_DATA FOR ANALYSIS_:
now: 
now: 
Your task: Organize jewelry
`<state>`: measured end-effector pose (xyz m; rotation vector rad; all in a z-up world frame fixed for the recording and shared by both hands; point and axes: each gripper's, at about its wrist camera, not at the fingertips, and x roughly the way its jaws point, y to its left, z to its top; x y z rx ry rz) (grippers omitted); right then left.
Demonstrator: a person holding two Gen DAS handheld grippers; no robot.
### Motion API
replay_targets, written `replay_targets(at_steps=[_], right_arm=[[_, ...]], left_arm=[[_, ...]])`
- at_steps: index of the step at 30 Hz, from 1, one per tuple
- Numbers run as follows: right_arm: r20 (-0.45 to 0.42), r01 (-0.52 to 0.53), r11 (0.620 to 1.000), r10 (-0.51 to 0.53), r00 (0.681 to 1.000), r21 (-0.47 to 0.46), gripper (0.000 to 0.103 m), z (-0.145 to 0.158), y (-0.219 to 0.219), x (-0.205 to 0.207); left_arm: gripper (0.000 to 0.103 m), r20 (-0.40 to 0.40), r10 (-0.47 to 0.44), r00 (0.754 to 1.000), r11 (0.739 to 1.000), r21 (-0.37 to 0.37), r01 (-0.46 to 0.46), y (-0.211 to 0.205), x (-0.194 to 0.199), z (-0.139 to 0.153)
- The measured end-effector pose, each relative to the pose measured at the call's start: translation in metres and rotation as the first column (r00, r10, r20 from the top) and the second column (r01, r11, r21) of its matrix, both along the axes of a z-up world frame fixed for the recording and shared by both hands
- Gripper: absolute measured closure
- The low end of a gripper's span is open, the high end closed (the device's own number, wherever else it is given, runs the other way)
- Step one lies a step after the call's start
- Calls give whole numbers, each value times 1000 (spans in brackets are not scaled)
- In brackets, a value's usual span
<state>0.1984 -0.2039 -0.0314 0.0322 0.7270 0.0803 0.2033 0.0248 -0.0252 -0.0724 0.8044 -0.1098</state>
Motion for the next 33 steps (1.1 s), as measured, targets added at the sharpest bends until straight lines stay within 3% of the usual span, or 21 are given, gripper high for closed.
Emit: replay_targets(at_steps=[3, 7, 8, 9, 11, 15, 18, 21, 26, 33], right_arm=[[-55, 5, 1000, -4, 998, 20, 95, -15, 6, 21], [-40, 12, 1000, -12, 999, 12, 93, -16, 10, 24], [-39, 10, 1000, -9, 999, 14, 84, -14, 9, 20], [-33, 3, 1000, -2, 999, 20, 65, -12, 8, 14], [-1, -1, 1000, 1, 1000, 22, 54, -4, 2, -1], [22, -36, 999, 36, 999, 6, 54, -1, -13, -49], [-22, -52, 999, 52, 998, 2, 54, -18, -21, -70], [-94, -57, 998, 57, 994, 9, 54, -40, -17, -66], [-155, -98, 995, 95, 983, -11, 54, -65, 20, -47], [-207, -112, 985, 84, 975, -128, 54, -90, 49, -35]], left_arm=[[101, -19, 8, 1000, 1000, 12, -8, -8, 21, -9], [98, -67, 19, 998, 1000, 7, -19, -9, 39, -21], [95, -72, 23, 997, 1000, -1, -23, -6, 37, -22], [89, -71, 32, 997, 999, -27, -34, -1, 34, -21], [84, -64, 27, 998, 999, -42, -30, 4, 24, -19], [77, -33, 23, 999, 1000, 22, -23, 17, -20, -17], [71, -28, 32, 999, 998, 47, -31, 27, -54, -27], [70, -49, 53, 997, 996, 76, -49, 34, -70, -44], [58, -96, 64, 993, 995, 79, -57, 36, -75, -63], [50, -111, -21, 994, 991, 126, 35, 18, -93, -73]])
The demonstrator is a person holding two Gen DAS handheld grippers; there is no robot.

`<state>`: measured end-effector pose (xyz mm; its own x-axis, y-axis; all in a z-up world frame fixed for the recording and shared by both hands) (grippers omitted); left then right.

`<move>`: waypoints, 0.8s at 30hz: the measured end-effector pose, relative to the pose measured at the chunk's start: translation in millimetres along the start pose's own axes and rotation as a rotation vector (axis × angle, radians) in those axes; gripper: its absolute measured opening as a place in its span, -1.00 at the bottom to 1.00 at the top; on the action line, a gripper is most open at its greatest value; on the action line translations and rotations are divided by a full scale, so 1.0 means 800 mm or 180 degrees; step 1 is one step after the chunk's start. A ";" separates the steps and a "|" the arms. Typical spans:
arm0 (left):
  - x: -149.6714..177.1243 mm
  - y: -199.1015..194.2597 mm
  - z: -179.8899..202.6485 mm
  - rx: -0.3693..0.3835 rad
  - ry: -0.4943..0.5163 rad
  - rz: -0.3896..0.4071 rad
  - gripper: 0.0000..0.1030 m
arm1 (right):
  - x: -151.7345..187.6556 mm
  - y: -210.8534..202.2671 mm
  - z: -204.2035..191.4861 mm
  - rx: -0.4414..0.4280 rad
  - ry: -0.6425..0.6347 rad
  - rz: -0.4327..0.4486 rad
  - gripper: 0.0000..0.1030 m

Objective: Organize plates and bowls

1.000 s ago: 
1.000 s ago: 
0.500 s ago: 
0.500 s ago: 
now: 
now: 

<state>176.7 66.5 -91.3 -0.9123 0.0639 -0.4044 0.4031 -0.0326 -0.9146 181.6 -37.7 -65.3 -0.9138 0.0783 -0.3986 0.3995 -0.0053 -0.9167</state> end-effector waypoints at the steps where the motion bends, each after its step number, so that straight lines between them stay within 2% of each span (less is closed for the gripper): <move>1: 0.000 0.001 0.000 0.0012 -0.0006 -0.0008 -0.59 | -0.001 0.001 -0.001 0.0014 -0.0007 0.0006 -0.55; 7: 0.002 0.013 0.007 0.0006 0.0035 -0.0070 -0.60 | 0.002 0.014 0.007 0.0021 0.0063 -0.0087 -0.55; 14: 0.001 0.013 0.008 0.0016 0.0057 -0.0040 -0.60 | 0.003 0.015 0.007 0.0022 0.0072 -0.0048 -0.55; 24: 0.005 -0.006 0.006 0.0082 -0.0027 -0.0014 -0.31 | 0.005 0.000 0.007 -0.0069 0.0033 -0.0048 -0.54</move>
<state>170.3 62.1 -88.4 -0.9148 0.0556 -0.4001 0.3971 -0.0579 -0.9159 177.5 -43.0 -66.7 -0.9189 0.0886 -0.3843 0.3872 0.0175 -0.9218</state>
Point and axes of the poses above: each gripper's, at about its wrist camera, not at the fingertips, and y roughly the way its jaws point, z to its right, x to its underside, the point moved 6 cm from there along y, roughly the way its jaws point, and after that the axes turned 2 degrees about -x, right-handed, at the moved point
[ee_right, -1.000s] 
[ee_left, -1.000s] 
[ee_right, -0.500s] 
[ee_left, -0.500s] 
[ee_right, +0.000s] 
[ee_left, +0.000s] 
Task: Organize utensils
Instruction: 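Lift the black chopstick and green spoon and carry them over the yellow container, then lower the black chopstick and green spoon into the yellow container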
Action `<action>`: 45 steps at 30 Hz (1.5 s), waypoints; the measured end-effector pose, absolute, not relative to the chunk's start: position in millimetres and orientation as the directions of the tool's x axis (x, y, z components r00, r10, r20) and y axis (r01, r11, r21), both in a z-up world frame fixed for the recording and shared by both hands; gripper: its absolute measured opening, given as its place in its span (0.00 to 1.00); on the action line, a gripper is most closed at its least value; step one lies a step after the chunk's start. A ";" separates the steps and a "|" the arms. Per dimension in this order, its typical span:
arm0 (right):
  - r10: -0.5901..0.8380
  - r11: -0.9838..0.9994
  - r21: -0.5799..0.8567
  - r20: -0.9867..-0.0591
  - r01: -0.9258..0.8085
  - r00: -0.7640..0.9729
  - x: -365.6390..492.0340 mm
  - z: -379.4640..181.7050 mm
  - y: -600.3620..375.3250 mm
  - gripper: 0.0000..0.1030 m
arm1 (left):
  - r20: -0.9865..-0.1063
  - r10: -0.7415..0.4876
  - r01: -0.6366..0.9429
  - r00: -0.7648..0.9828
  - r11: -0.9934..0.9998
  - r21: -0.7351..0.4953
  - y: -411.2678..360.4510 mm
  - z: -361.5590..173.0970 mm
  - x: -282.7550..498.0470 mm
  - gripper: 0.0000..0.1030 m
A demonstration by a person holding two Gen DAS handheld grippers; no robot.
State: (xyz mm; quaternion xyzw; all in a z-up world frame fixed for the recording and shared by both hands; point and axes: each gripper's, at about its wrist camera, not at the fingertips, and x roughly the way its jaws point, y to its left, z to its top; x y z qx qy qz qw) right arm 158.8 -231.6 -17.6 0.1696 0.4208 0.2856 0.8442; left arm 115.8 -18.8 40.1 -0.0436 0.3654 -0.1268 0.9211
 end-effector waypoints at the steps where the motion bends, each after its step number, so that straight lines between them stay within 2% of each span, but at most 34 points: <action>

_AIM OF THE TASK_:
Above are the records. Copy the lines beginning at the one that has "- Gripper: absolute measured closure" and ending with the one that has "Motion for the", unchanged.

_SOLUTION FOR THIS EXERCISE_:
- Gripper: absolute measured closure
- The low end of a gripper's span is open, the high end closed (the device's own number, wherever else it is given, runs the other way)
- Step one lies a step after the call's start
- Calls give whole numbers, each value times 1000 (spans in brackets are not scaled)
- In brackets, a value's usual span
<state>0.1984 -0.2039 -0.0314 0.0322 0.7270 0.0803 0.2033 0.0248 -0.0252 -0.0724 0.8044 -0.1098</state>
Motion for the next 33 steps (1.1 s), as measured, targets added at the sharpest bends until straight lines stay within 3% of the usual span, or 21 are given, gripper high for closed.

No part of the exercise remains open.